YOUR ASSIGNMENT:
Report, as a bare number, how many lines of the material below contain the word "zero".

SUPPLIED MATERIAL:
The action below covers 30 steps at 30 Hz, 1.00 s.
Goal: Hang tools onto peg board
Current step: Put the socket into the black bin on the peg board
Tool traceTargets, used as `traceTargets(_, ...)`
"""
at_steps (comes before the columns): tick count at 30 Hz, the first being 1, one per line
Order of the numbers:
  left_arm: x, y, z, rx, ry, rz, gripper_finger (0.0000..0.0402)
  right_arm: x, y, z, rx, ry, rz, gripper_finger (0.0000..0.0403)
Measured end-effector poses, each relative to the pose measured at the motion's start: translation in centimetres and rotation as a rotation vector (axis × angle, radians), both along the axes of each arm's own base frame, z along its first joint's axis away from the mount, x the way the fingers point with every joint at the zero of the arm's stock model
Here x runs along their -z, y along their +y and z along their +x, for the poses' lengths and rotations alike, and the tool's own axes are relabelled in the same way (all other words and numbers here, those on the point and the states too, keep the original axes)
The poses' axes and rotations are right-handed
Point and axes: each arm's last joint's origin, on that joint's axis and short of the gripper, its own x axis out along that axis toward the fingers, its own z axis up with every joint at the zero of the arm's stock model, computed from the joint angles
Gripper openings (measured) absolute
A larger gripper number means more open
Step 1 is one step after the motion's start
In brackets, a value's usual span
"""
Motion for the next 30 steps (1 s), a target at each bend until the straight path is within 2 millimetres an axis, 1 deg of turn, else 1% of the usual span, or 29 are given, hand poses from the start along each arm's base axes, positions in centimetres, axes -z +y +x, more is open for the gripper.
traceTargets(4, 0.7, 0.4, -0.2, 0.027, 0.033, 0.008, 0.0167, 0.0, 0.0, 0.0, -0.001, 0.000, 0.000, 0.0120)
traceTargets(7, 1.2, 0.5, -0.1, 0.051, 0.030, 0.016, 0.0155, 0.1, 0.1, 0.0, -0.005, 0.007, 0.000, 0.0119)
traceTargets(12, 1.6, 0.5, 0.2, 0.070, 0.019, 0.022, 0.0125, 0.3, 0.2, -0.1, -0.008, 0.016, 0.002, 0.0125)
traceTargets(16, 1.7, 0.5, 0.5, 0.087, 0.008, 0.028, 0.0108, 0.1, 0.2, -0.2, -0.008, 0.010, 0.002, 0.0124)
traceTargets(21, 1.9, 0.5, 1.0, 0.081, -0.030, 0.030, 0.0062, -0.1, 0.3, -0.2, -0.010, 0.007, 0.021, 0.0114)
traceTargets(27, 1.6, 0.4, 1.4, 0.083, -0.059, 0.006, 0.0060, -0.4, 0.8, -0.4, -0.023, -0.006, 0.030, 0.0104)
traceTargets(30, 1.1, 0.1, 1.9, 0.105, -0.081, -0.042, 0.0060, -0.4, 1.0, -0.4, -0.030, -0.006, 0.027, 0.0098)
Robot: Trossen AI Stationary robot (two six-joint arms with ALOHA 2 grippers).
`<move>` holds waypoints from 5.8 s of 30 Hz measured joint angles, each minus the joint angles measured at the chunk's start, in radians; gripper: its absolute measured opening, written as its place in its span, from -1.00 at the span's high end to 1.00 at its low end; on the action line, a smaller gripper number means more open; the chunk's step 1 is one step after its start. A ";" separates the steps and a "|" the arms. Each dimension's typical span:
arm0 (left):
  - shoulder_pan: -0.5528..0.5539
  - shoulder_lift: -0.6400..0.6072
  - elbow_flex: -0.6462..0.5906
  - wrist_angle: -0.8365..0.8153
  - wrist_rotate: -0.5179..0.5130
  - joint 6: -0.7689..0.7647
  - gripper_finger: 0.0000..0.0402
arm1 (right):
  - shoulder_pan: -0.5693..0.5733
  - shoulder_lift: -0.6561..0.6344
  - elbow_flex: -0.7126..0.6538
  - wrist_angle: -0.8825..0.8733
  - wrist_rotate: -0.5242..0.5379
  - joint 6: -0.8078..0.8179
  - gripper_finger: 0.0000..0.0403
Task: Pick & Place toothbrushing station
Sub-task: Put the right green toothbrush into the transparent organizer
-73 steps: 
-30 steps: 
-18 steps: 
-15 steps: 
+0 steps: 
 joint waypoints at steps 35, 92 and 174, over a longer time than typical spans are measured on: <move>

TASK ANSWER:
2